The Department of Agriculture's budget for this fiscal year is about $54.3 billion. Its proposed budget for next year will be announced today.
The IBAA is also asking Congress to increase funding for some popular loan guarantee programs. The Farm Service Agency programs, which guarantee both farm real estate loans and operating lines of credit, typically run out of funds each year, said Mr. Scanlan, the lobbyist.
Now that the agricultural economy has weakened, Mr.

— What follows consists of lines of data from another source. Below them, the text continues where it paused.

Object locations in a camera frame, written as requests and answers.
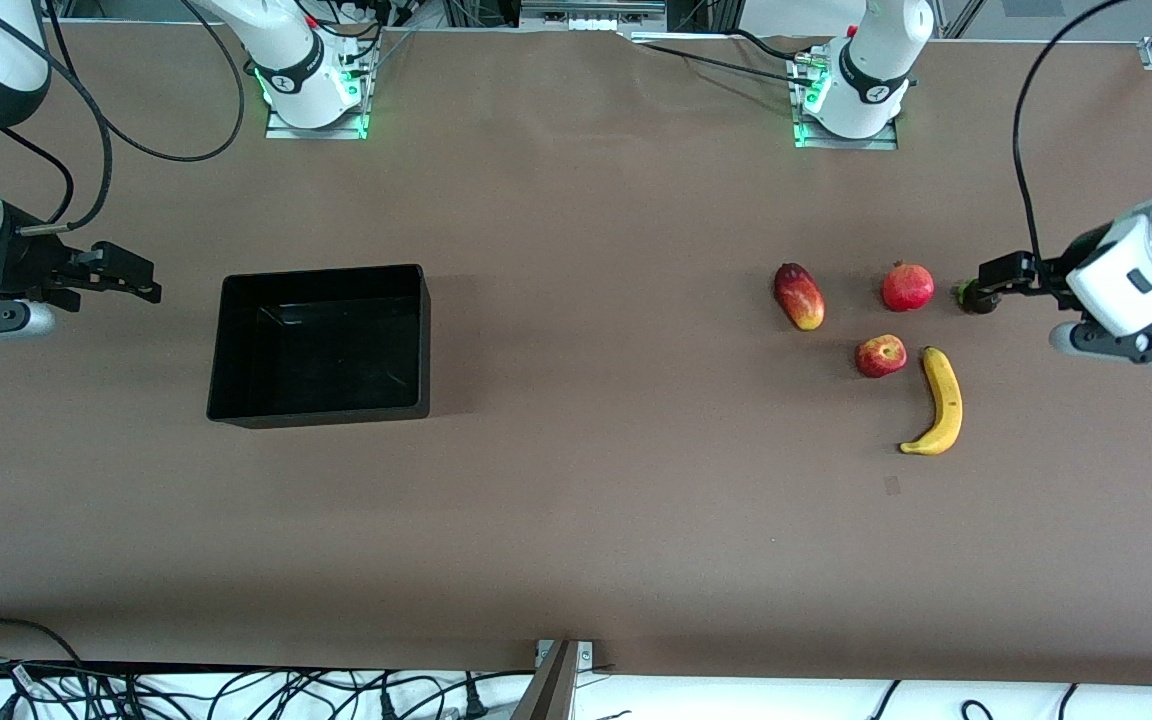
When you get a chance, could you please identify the yellow banana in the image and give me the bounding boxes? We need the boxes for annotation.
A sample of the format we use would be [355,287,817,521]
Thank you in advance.
[899,346,965,457]

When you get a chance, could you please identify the red yellow apple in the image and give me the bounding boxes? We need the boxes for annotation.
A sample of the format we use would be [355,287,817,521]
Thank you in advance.
[856,335,908,379]

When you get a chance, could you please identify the black plastic box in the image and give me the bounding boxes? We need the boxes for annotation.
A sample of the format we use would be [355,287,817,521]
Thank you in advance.
[206,264,432,430]

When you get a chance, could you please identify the grey metal equipment box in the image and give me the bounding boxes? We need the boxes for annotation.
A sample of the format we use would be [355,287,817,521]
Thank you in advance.
[519,0,667,33]

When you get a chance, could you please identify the red pomegranate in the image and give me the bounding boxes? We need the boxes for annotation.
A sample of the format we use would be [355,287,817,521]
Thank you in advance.
[882,262,935,313]

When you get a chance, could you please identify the red yellow mango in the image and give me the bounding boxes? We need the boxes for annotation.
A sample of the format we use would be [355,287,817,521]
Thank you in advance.
[774,263,826,332]

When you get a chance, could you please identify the dark metal profile bar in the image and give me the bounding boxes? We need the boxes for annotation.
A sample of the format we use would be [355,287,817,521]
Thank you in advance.
[511,640,577,720]

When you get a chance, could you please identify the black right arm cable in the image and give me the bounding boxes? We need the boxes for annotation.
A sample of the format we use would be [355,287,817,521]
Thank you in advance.
[0,0,247,236]

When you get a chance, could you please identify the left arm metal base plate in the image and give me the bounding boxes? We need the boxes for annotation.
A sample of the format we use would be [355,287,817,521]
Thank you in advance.
[793,118,899,151]

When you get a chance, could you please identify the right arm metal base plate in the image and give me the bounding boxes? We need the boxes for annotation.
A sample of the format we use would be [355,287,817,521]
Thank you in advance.
[264,100,369,139]

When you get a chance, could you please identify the short black base cable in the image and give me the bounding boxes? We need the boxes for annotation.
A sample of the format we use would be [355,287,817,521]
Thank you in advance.
[731,28,819,63]

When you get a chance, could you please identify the long black base cable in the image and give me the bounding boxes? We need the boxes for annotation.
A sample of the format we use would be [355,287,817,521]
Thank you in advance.
[631,38,812,85]

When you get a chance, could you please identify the small metal table bracket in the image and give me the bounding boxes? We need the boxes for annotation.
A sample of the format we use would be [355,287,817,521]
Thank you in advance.
[536,640,594,669]

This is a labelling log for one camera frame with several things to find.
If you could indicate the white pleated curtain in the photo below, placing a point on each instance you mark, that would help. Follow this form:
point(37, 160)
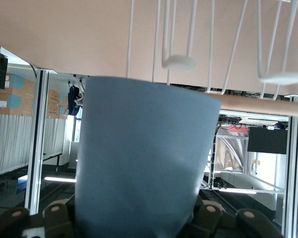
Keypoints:
point(10, 141)

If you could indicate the aluminium frame post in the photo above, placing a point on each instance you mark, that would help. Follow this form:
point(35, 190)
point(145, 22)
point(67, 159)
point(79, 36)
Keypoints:
point(294, 173)
point(37, 136)

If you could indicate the dark blue hanging jacket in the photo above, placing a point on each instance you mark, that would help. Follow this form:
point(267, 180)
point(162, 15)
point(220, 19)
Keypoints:
point(73, 99)

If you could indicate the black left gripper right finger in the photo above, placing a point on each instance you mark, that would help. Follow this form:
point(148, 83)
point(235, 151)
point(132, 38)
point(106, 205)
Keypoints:
point(226, 223)

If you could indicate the cardboard box with blue tape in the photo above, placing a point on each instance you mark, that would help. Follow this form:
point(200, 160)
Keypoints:
point(15, 104)
point(53, 104)

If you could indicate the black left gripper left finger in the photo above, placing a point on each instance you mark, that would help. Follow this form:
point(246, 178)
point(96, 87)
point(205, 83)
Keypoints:
point(57, 220)

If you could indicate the aluminium frame structure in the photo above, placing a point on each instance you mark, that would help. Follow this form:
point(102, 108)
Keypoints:
point(263, 189)

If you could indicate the beige curtain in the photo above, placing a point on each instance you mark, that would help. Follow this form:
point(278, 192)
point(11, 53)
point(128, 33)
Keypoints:
point(228, 153)

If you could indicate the blue plastic cup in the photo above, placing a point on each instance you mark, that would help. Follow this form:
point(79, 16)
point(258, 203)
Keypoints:
point(144, 148)

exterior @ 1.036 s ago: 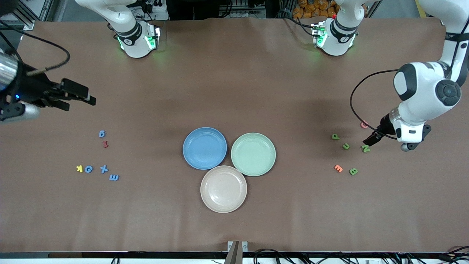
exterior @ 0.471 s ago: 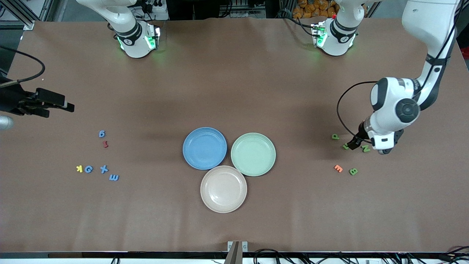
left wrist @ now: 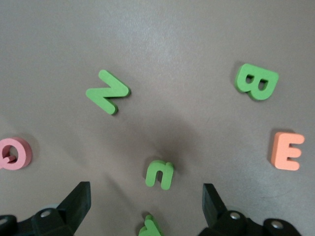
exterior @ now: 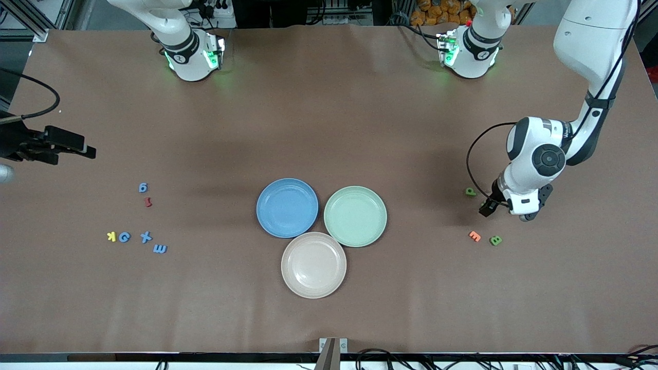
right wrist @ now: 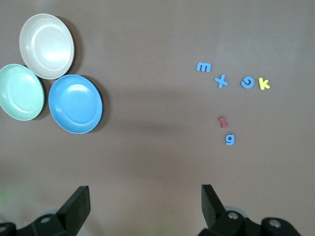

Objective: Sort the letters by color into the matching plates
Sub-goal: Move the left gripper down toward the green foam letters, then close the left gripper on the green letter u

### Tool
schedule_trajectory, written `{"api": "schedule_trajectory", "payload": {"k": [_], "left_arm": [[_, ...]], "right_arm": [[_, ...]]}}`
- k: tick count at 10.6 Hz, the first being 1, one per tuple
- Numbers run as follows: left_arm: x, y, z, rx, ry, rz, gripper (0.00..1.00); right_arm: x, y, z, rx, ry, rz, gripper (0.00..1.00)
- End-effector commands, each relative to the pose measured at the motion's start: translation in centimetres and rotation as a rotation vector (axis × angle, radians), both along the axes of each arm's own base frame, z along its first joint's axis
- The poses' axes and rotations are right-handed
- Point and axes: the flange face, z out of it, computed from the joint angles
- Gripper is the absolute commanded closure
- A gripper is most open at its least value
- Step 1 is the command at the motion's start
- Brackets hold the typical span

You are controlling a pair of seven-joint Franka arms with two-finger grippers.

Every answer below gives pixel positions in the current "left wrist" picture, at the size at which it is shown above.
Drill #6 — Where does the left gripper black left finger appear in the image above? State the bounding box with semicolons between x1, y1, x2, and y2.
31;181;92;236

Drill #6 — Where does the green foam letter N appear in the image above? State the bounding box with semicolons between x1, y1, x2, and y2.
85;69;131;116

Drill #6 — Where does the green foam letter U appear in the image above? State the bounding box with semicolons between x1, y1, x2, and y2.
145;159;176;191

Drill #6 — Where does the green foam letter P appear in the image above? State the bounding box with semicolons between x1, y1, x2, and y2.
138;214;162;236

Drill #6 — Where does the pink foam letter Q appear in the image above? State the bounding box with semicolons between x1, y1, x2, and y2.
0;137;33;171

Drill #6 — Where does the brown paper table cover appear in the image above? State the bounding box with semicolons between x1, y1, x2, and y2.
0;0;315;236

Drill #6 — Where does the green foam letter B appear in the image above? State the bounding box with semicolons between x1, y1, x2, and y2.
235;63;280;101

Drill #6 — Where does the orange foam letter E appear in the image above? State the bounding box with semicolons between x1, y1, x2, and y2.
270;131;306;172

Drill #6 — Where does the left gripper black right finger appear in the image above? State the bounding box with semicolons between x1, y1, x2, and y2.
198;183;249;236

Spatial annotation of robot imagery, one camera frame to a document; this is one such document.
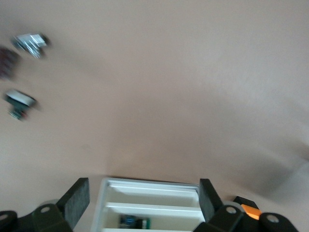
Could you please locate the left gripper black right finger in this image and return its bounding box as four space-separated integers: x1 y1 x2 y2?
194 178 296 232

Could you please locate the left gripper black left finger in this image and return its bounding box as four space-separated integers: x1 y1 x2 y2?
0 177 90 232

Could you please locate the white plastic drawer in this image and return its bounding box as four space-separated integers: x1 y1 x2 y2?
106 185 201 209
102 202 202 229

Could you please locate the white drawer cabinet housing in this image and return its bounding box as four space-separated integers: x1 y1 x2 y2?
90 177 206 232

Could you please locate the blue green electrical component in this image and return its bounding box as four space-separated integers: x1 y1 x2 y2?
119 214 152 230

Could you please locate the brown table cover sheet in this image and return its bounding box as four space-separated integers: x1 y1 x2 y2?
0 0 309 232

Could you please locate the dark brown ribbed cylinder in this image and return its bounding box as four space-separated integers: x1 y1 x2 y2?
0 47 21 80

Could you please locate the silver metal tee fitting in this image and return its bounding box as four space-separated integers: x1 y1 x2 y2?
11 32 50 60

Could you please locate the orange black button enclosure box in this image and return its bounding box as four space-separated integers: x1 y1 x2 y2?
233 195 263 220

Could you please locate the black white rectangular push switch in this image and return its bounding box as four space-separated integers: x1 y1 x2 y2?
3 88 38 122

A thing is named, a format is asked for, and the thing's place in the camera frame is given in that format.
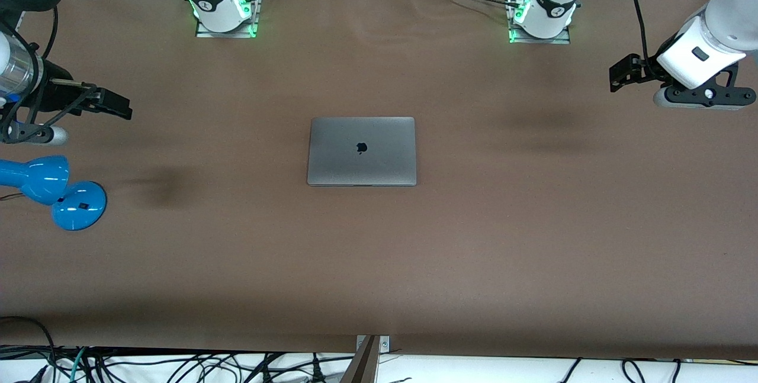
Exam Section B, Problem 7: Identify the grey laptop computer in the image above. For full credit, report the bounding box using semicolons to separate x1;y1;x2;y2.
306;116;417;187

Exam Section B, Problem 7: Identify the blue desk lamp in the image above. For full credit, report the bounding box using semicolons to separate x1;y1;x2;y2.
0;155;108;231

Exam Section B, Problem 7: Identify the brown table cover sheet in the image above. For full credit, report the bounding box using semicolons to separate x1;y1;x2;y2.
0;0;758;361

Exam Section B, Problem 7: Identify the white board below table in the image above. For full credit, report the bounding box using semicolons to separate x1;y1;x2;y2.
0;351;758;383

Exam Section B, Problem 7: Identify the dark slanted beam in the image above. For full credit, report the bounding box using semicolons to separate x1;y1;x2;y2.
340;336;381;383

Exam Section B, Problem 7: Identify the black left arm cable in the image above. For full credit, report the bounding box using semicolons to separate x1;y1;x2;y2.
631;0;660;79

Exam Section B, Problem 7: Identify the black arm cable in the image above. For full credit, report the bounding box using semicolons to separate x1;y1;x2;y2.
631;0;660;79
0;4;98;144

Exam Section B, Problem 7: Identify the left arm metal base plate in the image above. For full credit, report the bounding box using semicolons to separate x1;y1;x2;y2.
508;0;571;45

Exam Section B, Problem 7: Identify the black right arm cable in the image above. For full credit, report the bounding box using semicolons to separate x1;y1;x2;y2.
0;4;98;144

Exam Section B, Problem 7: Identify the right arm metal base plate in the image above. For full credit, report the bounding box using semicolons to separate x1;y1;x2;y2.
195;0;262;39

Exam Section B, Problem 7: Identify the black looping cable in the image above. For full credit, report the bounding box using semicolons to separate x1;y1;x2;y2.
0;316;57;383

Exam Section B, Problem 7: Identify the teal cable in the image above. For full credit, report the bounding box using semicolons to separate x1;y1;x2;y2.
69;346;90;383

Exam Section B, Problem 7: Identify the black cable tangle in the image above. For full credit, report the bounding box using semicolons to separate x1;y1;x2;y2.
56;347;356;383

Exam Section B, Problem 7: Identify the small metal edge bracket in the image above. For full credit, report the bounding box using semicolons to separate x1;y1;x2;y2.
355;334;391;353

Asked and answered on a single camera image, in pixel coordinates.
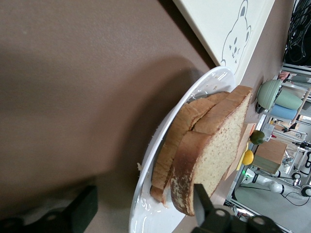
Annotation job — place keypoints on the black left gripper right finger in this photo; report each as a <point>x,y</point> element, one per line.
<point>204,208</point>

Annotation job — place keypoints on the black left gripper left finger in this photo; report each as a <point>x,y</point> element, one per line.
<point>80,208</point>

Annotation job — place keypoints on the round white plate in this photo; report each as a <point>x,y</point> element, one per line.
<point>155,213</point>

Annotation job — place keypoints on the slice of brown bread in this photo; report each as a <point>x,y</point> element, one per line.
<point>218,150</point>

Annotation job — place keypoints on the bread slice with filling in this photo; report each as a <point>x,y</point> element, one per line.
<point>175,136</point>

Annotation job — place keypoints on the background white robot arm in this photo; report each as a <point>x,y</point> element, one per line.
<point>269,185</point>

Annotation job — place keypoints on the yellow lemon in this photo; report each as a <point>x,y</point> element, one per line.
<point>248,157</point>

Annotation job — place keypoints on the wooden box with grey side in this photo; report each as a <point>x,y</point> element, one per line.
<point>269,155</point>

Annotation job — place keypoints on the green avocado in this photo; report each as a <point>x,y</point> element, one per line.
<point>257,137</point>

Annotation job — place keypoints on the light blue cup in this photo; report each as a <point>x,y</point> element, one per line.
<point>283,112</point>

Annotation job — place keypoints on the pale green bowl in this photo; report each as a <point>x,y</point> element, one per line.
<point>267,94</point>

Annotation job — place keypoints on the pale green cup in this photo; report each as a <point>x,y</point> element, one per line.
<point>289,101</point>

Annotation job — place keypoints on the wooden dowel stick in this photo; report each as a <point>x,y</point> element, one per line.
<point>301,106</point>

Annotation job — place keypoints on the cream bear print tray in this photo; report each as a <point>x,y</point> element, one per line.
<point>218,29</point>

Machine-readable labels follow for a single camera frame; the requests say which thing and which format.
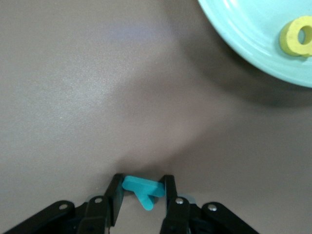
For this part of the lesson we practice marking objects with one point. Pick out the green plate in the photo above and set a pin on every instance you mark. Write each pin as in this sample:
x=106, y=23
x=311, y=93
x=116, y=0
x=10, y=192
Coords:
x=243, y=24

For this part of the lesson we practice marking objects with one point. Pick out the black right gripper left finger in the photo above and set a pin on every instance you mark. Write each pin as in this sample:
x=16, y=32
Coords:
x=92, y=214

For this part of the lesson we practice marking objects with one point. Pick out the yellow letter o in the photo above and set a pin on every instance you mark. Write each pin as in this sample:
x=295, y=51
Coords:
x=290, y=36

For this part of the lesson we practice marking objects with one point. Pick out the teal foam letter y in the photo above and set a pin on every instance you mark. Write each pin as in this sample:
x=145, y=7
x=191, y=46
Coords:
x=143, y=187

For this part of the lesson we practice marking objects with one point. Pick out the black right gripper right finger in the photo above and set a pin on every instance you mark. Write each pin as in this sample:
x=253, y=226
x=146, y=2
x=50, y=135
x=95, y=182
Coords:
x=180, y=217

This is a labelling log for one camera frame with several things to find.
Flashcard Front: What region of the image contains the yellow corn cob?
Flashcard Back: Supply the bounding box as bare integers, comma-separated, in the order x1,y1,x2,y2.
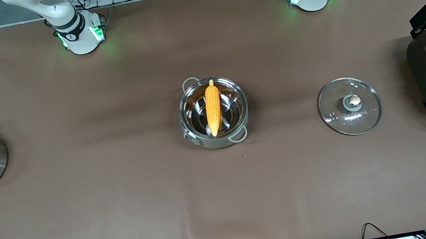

Scanlan said, he expects rural banks to rely on the programs even more.
"There was barely enough funding last year, and now we have all of these extra factors," he said. "It makes a lot of sense to have a better-funded program."
The IBAA also wants Congress to improve crop insurance laws so that policies better protect farmers from losses.
Many farmers do not buy crop insurance because it is too expensive and does not protect against low prices or consecutive years of bad weather.
Congress should also push for better export markets for U.S. crops and protect American farmers with additional payments should exports remain soft in 1999, the IBAA said.
One agricultural banker favors direct payments to farmers for the short term but said they would not solve the industry's long-term woes.
Gary Weirauch, president of Citizens State Bank of Loyal (Wis.), said improving the nation's crop insurance laws may be the best way to help farmers-and their lenders-in the long run.
"We need to get that up and moving so farmers can protect themselves," Mr. Weirauch said. "It's a better long-term solution than these gifting programs."
Whether Congress will grant the IBAA requests is uncertain. Mr. Scanlan said he expects lawmakers to set aside some funds to overhaul crop insurance programs. Congress may not, however, approve more direct payments to farmers, especially after the big emergency aid program in October, he said.